Sir, these were times which tried men's souls. In these times it was
no sporting matter to bear arms. These were times when a man who
shouldered a musket did not know but he bared his bosom to receive a
death wound from the enemy ere he laid it aside; and in these times,
these people were found as ready and as willing to volunteer in your
service as any other. They were not compelled to go; they were not
drafted. No; your pride had placed them beyond your compulsory power.
But there was no necessity for its exercise; they were volunteers;
yes, Sir, volunteers to defend that very country from the inroads and
ravages of a ruthless and vindictive foe, which had treated them with
insult, degradation and Slavery."

Volunteers are the best of soldiers; give me the men, whatever be their
complexion, that willingly volunteer, and not those who are compelled
to turn out. Such men do not fight from necessity, nor from mercenary
motives, but from principle.

Said Martindale, of New York, in Congress, 22nd of first month, 1828:
"Slaves, or negroes who had been Slaves, were enlisted as soldiers in
the War of the Revolution; and I myself saw a battalion of them, as
fine martial looking men as I ever saw, attached to the northern army
in the last War, on the march from Plattsburg to Sackett's Harbor."

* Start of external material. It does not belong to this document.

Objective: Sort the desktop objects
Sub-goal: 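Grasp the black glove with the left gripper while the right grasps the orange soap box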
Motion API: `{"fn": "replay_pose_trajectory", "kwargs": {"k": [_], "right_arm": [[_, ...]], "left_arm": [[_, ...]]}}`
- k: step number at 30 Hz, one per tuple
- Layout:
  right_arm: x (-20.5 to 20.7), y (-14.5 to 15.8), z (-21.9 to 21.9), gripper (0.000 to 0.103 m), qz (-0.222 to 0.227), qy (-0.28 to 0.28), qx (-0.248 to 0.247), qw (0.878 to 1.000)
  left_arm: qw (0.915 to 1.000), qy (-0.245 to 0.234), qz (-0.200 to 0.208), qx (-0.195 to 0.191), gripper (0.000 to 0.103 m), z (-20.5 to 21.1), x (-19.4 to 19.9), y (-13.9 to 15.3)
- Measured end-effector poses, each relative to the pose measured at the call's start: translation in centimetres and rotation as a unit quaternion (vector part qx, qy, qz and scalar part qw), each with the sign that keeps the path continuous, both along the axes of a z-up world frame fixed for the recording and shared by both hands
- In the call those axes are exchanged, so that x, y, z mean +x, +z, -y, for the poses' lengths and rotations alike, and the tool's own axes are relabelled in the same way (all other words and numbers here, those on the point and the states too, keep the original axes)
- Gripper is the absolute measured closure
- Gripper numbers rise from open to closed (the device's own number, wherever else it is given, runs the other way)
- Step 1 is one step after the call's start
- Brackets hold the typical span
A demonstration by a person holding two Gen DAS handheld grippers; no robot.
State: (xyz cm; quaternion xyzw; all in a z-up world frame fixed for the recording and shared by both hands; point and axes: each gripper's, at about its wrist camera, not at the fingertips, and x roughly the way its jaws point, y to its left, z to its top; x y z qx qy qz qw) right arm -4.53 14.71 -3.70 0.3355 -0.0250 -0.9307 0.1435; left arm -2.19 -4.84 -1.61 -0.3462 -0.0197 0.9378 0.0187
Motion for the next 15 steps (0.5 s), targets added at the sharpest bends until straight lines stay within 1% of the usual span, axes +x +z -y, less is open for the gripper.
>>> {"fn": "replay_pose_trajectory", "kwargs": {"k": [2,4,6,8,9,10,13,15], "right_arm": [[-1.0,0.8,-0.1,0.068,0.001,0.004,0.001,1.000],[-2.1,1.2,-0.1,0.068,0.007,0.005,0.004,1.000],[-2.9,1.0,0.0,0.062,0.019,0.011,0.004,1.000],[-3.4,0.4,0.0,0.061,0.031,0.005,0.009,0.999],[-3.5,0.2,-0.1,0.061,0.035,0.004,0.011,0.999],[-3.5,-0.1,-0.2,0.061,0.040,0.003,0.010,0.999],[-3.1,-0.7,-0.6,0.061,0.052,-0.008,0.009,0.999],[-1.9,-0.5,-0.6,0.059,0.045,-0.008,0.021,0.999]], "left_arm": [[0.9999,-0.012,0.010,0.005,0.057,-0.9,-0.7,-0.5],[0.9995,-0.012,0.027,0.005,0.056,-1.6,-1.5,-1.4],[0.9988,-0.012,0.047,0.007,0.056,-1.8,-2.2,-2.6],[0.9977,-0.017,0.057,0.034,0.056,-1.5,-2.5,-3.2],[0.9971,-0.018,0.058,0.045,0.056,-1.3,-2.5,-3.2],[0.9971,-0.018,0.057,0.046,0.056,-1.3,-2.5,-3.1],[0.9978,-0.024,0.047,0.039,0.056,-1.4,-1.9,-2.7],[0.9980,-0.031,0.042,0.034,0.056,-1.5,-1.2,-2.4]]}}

It is believed that the debate on the military services of Colored men
was a prominent feature in granting them the right of suffrage, though
the ungenerous deed must also be recorded, that Colored citizens of
the Empire States were made subject to a property qualification of two
hundred and fifty dollars.

I am indebted to Rev. Theodore Parker, of Boston, for the following
historical sketch of New York soldiery:

"Not long ago, while the excavations for the vaults of the great
retail dry goods store of New York were going on in 1851, a gentleman
from Boston noticed a large quantity of human bones thrown up by the
workmen. Everybody knows the African countenance; the skulls also bore
unmistakable marks of the race they belonged to. They were shovelled up
with the earth which they had rested in, carried off and emptied into
the sea to fill up a chasm, and make the foundation of a warehouse.

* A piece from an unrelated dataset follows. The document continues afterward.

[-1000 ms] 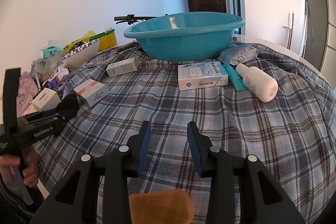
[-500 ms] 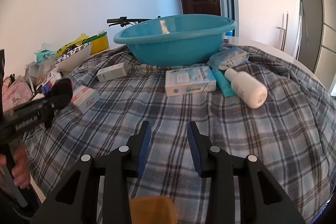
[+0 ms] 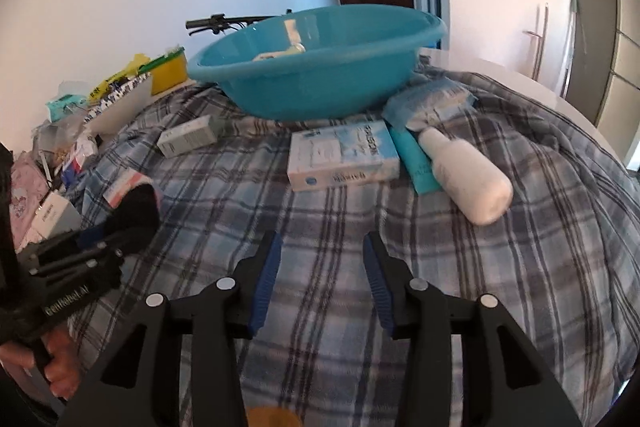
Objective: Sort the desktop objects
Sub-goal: 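Grasp the black glove with the left gripper while the right grasps the orange soap box, then carry the black glove with the left gripper while the right carries the soap box over the basin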
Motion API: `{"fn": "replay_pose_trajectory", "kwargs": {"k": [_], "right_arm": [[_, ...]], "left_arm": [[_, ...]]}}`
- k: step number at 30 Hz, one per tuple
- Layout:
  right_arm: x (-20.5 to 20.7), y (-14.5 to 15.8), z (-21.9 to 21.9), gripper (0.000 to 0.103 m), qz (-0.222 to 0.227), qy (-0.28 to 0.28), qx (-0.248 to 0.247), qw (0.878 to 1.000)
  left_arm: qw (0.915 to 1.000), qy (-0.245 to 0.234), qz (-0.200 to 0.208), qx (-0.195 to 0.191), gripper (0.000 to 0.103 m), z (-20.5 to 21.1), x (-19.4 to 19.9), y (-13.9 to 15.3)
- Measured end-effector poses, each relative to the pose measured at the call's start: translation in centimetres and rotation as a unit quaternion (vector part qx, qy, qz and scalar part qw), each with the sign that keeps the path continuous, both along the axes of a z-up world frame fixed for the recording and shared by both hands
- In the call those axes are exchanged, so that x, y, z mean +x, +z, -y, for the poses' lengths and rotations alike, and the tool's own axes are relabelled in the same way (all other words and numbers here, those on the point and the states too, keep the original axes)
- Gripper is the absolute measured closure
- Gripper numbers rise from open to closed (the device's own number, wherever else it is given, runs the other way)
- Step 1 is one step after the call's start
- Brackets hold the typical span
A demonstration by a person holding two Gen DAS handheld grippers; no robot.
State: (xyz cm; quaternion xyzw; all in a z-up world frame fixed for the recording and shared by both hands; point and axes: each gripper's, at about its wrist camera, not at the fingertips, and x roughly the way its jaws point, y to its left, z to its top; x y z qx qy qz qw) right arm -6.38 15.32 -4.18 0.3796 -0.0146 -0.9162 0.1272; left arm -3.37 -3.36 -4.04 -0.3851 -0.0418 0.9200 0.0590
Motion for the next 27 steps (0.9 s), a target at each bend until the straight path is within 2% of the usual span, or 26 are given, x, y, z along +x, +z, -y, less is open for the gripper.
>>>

"On inquiry, the Bostonian learned that these were the bones of Colored
American soldiers, who fell in the disastrous battles of Long Island,
in 1776, and of such as died of the wounds then received. At that
day as at this, spite of the declaration that 'all men are created
equal,' the prejudice against the Colored man was intensely strong.
The black and white had fought against the same enemy, under the same
banner, contending for the same 'unalienable right' to life, liberty
and the pursuit of happiness. The same shot with promiscuous slaughter
had mowed down Africans and Americans. But in the grave they must be
divided. On the battle field the blacks and whites had mixed their
bravery and their blood, but their ashes must not mingle in the bosom
of their common mother. The white Saxon, exclusive and haughty even in
his burial, must have his place of rest proudly apart from the grave of
the African he had once enslaved.

"Now, after seventy-five years have passed by, the bones of these
forgotten victims of the Revolution are shovelled up by Irish laborers,
carted off, and shot into the sea, as the rubbish of the town. Had
they been white men's relics, how would they have been honored with
sumptuous burial anew, and the purchased prayers and preaching of
Christian divines! Now they are the rubbish of the street!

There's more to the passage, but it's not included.